あの日のボールの行方

 圧倒的な感情のうねりが下半身から脳の奥まで隙間なく押し寄せ、心が壊れる寸前だった。

 これは青春白書の一コマ、少年時代の僕にとっては成長の儀式であり、大人への試練だったのだろう。だが、この激しい衝動はダンベルをぶら下げ、タップダンスを踊るような今まで経験したことのない無理な動きで、腰は重く、腹も痛み始めた。鈍痛という言葉ではとても足りないほどのかなりの痛みだ。

 その顔を歪め、転がし、どこか物憂げな目で見つめる姿はとても妖艶で、まるで幾多のベリーダンサー達が魔界の宮殿へと誘うかのような手招きだった。カレーの香りでよだれが出るように、空腹感が募り、唾液が口の中に溜まっていく。この現象と原理は似ているのだろう。
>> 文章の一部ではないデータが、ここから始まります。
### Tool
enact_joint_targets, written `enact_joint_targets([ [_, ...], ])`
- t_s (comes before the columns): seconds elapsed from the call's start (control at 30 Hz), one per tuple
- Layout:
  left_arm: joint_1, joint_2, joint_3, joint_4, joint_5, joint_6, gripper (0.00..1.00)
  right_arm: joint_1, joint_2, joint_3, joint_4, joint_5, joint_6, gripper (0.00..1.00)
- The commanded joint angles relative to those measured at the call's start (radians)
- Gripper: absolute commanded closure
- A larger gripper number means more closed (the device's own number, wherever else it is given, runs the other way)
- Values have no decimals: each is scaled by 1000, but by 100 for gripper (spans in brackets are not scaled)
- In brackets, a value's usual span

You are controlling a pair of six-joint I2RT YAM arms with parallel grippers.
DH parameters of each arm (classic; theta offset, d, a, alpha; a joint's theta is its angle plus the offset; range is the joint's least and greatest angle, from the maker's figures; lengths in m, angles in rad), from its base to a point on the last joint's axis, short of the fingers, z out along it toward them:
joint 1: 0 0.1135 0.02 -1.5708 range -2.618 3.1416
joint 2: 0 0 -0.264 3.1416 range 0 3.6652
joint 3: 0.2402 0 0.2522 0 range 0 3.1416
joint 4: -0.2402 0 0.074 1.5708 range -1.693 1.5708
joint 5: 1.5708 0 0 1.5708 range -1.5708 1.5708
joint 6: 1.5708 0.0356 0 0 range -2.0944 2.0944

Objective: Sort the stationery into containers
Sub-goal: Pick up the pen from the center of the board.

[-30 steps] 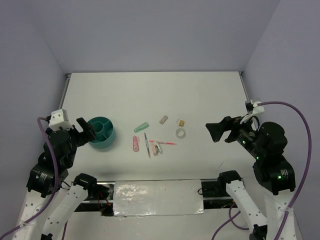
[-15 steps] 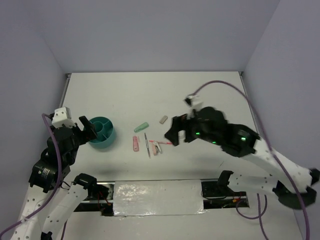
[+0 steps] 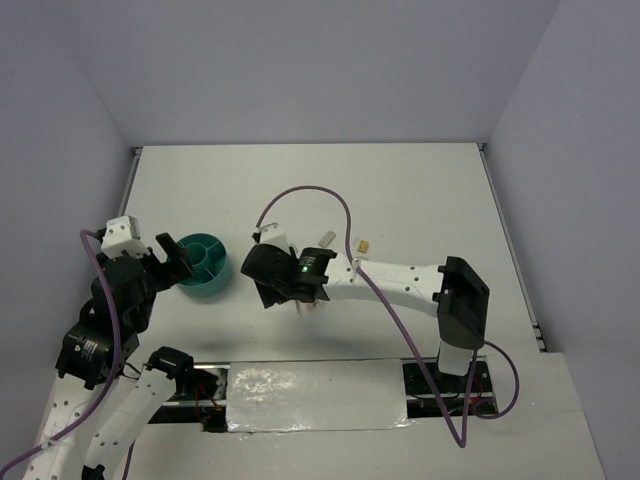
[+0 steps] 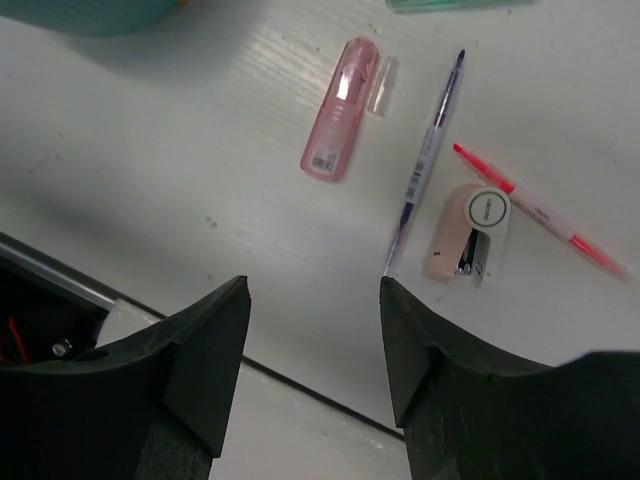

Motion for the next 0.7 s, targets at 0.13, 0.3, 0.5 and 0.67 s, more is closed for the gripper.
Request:
enact_joint_targets([
  [0.13, 5, -18, -4, 43, -7, -7, 1, -90, 51, 3, 67, -61, 12, 41],
  [0.3, 5, -21, -5, 47, -3, -6, 1, -113, 86, -14, 84, -78, -5, 41],
  [0.5, 5, -21, -5, 47, -3, -6, 1, -135, 154, -3, 78, -91, -3, 41],
  [0.67, 5, -27, -9, 50, 3, -4, 1, -159, 163, -54, 109, -106, 1, 42],
])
 しかしながら、脳のどこかではとても強烈な電磁波が流れているはずだ。それはまるで人知を超越した神秘的な力がそこに溢れているのだろう。神の化身がそこには存在したのかもしれない。

 それにしても、この奇怪な現象は何歳まで続くのだろうか。永遠に続くものではないなら、寛容に受け入れるべきだが、強烈な衝動は僕をいずれ壊してしまうかもしれない。

 除霊するべきか、我慢すべきか、現在の僕には選べる選択肢はないが、いつかそのビッグウェーブを思い切り乗りこなしてみたいとは切に願う。